Problem statement:
For the data below, please report each line where the word "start" is found.

Information supplied:
========
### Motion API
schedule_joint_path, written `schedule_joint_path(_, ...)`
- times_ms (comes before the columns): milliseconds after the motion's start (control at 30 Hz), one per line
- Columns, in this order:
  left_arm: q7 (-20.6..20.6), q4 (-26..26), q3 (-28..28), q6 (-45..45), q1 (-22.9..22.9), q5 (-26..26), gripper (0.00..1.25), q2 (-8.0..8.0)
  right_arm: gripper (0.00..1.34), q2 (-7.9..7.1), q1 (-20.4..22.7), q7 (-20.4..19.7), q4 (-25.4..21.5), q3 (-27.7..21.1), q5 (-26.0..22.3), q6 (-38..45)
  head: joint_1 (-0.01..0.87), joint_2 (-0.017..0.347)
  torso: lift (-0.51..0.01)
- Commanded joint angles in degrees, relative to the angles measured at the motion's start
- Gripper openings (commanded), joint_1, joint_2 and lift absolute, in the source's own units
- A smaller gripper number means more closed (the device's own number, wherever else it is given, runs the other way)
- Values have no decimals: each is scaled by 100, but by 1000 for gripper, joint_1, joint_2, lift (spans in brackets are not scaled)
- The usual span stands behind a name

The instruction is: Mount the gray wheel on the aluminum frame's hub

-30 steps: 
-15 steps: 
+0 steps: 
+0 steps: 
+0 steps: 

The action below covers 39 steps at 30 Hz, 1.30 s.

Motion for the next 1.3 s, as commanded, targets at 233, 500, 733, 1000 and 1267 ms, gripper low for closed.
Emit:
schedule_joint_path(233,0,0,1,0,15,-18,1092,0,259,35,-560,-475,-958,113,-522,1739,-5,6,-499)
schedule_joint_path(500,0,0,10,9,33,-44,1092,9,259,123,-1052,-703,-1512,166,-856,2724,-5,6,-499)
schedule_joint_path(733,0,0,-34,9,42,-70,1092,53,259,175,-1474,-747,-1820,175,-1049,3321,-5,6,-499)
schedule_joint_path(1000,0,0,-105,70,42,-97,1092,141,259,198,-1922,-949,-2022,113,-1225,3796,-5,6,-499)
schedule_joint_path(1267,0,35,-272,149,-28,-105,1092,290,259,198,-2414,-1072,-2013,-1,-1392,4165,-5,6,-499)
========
Exercise answer:
- times_ms (comes before the columns): milliseconds after the motion's start (control at 30 Hz), one per line
- Commanded joint angles in degrees, relative to the angles measured at the motion's start

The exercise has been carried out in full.